# String nach Integer und führende Nullen



## Mork (3. Sep 2007)

Hallo,

ich habe in einer WebAnwendung Eingabefelder für String, zb eine Materialnummer, die der Benutzer zb als 123.456.12-11 eingeben kann oder eben auch ganz anders. An einer einzigen, bestimmten Stelle brauche ich aber Integer daraus in einem bestimmten Format.

Habt ihr sowas schonmal gemacht und alle Fälle durchdacht? Oder gibts da vielleicht was generisches in Java?

Ich muss also in einem ersten Schritt den String "normalisieren", also ".", "-", usw entfernen. In einem zweiten Schritt will ich den Int mit führenden Nullen auffüllen, das geht mit IntegerFormat oder?

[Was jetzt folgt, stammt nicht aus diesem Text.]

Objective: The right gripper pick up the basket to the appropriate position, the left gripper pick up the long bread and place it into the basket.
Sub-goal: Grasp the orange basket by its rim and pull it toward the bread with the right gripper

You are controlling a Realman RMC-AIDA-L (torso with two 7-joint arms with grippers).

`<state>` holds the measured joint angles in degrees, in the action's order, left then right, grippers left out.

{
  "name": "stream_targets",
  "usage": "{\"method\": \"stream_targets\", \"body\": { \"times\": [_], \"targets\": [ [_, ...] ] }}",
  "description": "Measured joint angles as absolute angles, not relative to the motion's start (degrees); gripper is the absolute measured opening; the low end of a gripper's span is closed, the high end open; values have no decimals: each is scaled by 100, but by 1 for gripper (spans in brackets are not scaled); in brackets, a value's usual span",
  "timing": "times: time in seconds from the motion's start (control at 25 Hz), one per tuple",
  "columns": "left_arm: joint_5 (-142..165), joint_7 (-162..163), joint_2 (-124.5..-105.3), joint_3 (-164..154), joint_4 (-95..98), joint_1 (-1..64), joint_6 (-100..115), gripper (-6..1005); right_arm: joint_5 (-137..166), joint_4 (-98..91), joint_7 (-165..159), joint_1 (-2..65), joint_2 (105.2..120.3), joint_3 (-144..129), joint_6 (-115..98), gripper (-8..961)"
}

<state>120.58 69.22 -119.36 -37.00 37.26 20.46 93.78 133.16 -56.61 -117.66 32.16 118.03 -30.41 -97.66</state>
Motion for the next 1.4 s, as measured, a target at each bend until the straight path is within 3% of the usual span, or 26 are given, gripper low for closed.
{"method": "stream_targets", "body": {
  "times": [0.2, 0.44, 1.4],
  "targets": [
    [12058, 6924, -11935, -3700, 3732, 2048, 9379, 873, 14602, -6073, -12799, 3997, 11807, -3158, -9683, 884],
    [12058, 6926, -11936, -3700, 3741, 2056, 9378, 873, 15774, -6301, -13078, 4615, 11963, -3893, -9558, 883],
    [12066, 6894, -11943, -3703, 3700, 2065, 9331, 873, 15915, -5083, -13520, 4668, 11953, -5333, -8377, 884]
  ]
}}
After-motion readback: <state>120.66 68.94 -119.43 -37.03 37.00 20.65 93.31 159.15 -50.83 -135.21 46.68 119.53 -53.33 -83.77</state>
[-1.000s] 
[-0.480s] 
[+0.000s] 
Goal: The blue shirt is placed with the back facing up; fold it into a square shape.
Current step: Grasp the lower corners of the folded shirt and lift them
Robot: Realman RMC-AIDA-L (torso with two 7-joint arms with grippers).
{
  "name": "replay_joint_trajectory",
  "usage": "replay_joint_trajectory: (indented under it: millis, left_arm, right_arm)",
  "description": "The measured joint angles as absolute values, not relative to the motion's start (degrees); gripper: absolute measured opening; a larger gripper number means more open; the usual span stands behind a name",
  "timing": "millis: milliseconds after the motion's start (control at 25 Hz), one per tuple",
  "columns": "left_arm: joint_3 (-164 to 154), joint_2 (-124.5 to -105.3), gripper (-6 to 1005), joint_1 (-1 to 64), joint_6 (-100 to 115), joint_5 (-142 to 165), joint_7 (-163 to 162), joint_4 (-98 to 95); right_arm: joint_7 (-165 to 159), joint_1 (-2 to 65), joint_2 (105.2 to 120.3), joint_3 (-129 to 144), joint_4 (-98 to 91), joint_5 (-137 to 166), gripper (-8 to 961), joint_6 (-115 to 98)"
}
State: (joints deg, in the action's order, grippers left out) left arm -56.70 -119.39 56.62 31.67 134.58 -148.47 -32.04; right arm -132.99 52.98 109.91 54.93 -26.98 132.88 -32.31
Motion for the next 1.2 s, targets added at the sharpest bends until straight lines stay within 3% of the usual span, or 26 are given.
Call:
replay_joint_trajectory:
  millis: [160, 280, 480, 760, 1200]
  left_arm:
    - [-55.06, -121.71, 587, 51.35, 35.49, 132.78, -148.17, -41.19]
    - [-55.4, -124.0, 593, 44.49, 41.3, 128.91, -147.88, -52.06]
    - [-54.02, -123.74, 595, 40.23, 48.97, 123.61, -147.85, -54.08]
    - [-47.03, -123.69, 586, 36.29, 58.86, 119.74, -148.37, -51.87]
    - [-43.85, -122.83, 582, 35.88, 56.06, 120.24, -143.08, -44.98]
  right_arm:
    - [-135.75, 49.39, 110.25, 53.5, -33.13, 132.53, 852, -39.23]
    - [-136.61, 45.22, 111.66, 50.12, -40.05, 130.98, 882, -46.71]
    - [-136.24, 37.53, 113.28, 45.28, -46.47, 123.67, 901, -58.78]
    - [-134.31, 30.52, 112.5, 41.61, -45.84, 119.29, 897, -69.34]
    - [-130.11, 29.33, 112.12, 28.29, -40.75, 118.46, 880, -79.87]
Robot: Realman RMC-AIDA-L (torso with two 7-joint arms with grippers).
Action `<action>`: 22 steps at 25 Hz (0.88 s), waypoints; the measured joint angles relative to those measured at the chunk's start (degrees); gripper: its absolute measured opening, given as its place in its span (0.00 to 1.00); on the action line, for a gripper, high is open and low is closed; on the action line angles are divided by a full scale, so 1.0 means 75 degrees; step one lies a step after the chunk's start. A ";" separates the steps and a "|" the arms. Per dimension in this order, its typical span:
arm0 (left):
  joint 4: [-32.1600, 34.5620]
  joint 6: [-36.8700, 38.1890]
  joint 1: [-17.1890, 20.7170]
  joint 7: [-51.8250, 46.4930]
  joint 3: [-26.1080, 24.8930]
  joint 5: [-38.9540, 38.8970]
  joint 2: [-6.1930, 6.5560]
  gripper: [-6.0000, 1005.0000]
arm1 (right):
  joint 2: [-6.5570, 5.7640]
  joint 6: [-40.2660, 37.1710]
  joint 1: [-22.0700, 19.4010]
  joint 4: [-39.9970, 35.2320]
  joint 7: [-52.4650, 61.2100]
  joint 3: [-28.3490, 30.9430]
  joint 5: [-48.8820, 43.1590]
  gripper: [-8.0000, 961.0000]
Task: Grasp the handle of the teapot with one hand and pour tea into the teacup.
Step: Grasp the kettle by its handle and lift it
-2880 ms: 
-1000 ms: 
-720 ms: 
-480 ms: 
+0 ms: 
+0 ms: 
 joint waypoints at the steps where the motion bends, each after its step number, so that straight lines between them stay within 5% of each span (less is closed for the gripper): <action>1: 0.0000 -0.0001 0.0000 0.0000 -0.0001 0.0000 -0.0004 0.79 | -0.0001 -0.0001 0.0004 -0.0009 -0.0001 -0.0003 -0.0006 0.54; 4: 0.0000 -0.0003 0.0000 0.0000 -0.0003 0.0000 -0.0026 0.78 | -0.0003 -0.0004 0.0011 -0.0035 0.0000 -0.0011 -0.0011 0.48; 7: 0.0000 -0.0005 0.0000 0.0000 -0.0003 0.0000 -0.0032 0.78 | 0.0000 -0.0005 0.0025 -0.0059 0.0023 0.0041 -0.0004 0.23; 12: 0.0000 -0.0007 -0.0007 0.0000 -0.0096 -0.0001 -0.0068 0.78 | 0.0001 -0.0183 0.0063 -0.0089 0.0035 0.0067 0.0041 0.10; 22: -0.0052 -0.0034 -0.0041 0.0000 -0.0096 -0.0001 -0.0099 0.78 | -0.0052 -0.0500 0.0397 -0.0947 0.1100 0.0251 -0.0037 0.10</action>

Würde mich mal  interessieren, ob das die beste Variante ist. Also mit replaceAll und IntegerFormat.


----------



## Murray (3. Sep 2007)

1. Wenn du den Wert als Integer brauchst, dann sind führende Nullen doch irrelevant, oder? 
2. Ist durch eine Beschränkung der Länge sichergestellt, dass sich der eingegebene Wert überhaupt als Integer darstellen lässt? Evtl. brauchst du eher Long oder sogar BigInteger.


----------



## Mork (3. Sep 2007)

Ach quatsch, ich red blödsinn, sorry.

Ich brauche als Endwert einen String, der aber aussieht wie ein echter Int mit führenden Nullen und ohne die benannten Zeichen.


----------



## Murray (3. Sep 2007)

replaceAll funktioniert; mit der Hand am Arm selbst programmiert ist es aber auch nicht viel schwieriger.


```
String str = "99.876.1312-234.234 234";

		String s1 = str.replaceAll( "\\D", "");

		StringBuilder sb = new StringBuilder();
		for ( char c : s1.toCharArray()) {
			if ( Character.isDigit( c)) sb.append( c);
		}
		String s2 = sb.toString();		
		System.out.println( s1.equals( s2));
```

Die führenden Nullen würde ich lieber als String-Operation einfügen; hier den String zwischenzeitlich in eine Ganzzahl zu wandeln, um die dann mit einem Formatter wieder in eine String-Repräsentation zu überführen, erscheint mir zu umständlich.

//EDIT: Typo


----------



## Murray (3. Sep 2007)

Zum Einfügen der führenden Nullen: mit Hilfe der Forensuche habe ich mich an diesen Thread erinnert; die Diskussion bleibt zwar nicht immer 100% beim Thema (mea culpa), aber dort geht es um ein ähnliches Problem (nur eben mit Leerzeichen statt der Nullen).


----------



## byte (3. Sep 2007)

Ich würde für die Eingabefelder nen Validator einsetzen, z.b. http://commons.apache.org/validator/


----------



## Mork (3. Sep 2007)

Super, ich danke euch, werds morgen gleich ausprobieren 

@byto

Ich hab Validatoren im Framework aber das bringt nix. Ich will Label drucken. In Klarschrift muss es die Möglichkeit geben, bestimmte Nummer in 12.12-1 usw auszudrücken. Für den zu generierenden Barcode brauche ich eine andere Repräsentation, eben ohne diese Zeichen und führende Nullen bis auf eine bestimmte Länge.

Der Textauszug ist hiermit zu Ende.